Тэсс глядит на нее во все глаза.

 Конечно, мадам.

Ну-ка, иди сюда,  говорит Тэсс ребенку. Она прижимает его к себе так, будто он вовсе и не промок насквозь от мочи, не покрыт где-то там, под слоем пеленок, засохшими экскрементами.  Иди ко мне, маленькая. Пойдем-ка, девчоночка, сейчас мы с тобой будем чистенькие и хорошенькие, да?

Тэсс уходит, и становится тихо. Она делает вдох, делает выдох по-прежнему тихо. Она слышит, как шуршат на ветру листья вязов, как катятся по дороге колеса. Сегодня, думает она, четверг. На улице солнечно. Она отвезет ребенка в клуб. Сегодня мамин черед работать в амбулатории. Женщины захотят взглянуть на ребенка. Кажется, все они любят детей. Она и сама думала, что любит детей.

Альфред купил коляску, очень дорогую. Он говорит, что теперь у них больше денег, что теперь они могут позволить себе хорошо жить и уж точно могут позволить себе вывозить ребенка на прогулки. А еще им по карману платить няньке, предложил он, если она пожелает. Она не желает. Может, она лентяйка и трусиха, но она пока что не настолько распустилась, чтобы отдать ребенка чужому человеку, чтобы отречься от вверенных ей обязанностей. Да, она согласна, ей сейчас тяжело приходится, но он что же, думает, что женился на женщине, которой не под силу сносить тяготы? Он что же, считает ее слабой, или ему кажется, что она, соблазнившись деньгами, примется глупо подражать богатым дамам? Она надеется, что у нее все-таки хватит сил поставить свою бессмертную душу превыше сиюминутного отдыха. Больше он об этом не заговорит, думает она. Она и против коляски возражала, истраченных на нее денег женщинам из клуба хватило бы, чтобы несколько недель кормить семью. Если Альфреду хочется помочь детям, заметила она, пусть лучше потратится на уголь и суп для многих, чем на ненужную роскошь для одного. Но этот один ребенок мой, сказал он, и потому мне хочется на нее тратиться. Ребенок, разумеется, от коляски в восторге. Там он воздерживается от плача, не то что у нее на руках, у ее груди или в колыбели. Тэсс возвращается, ребенок молчит, только икает.
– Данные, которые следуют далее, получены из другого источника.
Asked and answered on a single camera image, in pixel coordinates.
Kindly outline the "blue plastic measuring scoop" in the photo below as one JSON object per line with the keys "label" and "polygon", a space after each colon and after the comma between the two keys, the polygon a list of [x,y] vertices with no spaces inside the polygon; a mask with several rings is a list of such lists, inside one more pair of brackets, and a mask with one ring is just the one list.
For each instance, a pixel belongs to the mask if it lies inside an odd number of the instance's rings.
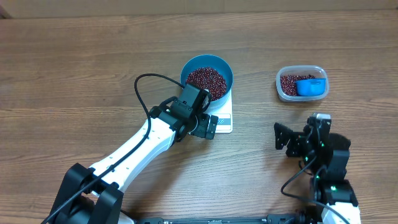
{"label": "blue plastic measuring scoop", "polygon": [[326,90],[326,78],[312,78],[295,82],[299,96],[318,96]]}

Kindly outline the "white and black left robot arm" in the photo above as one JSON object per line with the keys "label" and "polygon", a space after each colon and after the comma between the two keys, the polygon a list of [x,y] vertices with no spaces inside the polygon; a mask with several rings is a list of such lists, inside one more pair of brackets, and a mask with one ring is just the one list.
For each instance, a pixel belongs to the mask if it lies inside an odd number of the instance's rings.
{"label": "white and black left robot arm", "polygon": [[186,135],[213,139],[218,118],[204,112],[210,99],[208,90],[188,84],[180,96],[149,110],[142,128],[111,155],[89,168],[74,164],[44,222],[133,223],[121,211],[124,192],[150,161]]}

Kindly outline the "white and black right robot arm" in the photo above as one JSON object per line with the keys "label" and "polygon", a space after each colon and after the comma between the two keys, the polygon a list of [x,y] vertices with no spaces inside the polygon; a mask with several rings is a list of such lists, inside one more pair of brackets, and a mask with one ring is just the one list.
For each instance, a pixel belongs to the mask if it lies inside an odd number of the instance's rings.
{"label": "white and black right robot arm", "polygon": [[[299,157],[300,170],[285,182],[280,192],[306,204],[296,215],[279,218],[280,223],[361,223],[359,203],[353,187],[346,179],[351,141],[331,133],[328,114],[308,117],[303,131],[293,131],[274,124],[275,148],[286,147],[287,157]],[[285,188],[301,174],[310,178],[310,196],[294,195]]]}
 Уложи ребенка в коляску, пожалуйста,  говорит она и глядит, как Тэсс спускается с ребенком по лестнице, укладывает его в гнездышко из одеял, будто хрустальную вазу, будто диадему на шелковую подушечку.  Спасибо, Тэсс, дальше я сама.
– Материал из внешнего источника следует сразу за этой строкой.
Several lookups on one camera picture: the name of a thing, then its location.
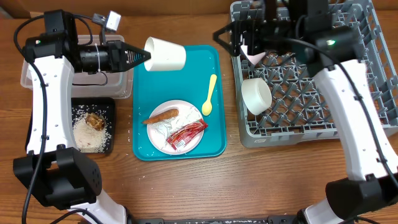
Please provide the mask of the pink bowl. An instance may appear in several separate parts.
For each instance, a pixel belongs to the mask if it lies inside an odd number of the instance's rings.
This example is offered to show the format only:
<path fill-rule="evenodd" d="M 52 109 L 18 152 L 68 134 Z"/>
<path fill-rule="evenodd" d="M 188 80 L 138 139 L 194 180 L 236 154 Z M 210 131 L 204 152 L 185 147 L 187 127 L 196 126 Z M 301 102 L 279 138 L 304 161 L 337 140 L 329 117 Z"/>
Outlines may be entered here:
<path fill-rule="evenodd" d="M 247 45 L 241 46 L 241 52 L 249 60 L 249 62 L 253 65 L 258 64 L 266 56 L 265 52 L 262 52 L 262 53 L 259 53 L 256 55 L 249 55 Z"/>

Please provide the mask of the white cup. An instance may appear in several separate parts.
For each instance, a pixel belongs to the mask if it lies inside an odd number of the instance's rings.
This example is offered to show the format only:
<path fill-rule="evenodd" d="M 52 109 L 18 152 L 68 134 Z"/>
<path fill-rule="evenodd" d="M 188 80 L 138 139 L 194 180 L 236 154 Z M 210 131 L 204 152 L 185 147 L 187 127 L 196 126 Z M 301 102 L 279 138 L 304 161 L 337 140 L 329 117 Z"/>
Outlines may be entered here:
<path fill-rule="evenodd" d="M 148 72 L 181 70 L 187 60 L 184 46 L 155 37 L 146 40 L 144 50 L 150 53 L 150 59 L 144 62 Z"/>

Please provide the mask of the white bowl with food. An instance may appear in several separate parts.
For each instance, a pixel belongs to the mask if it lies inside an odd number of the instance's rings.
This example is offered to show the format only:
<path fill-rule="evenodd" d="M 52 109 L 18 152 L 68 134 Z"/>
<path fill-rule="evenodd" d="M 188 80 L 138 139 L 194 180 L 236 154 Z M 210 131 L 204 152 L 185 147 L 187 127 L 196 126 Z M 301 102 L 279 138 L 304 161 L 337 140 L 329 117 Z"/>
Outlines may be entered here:
<path fill-rule="evenodd" d="M 271 107 L 272 94 L 262 78 L 244 80 L 241 85 L 241 93 L 246 108 L 253 115 L 259 115 Z"/>

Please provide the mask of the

Она закрывает за собой дверь, стаскивает коляску вниз по ступенькам колеса тотчас же увязают в гравии, и она изо всех сил напрягает руки и колени, чтобы проложить дорожку к воротам. Ребенок снова принимается плакать, но на улице, даже возле дома, плач кажется тише. Может быть, она пойдет в восточную часть города, в фабричный район, шум которого заглушит даже этого младенца. Мама всегда велит ей побольше двигаться.

* * *

Он снова сидит за чайным столиком миссис Дэлби. Она пригласила его взглянуть на столовую, которая наконец готова.

 Даже не верится, что она моя,  говорит она.  Знаете, мистер Моберли,  она кладет руку белее, меньше, чем у Элизабет,  на его рукав,  знаете, я захожу сюда каждое утро, совсем одна, и я стою тут и все смотрю, смотрю и думаю о том, что это все мое и я могу приходить сюда и любоваться вашей прекрасной работой, когда мне только будет угодно. Мне кажется, она даже слишком прекрасна, чтобы ей пользоваться, что приводить сюда броско одетых людей, наполнять ее ароматами, запахами еды и шумом бесед это святотатство. Разумеется, все от нее без ума я рассказала о вас половине Чешира,  но вряд ли они смогут смотреть на нее так, как вы научили меня. О, мистер Моберли, я и передать не могу, до чего она мне нравится!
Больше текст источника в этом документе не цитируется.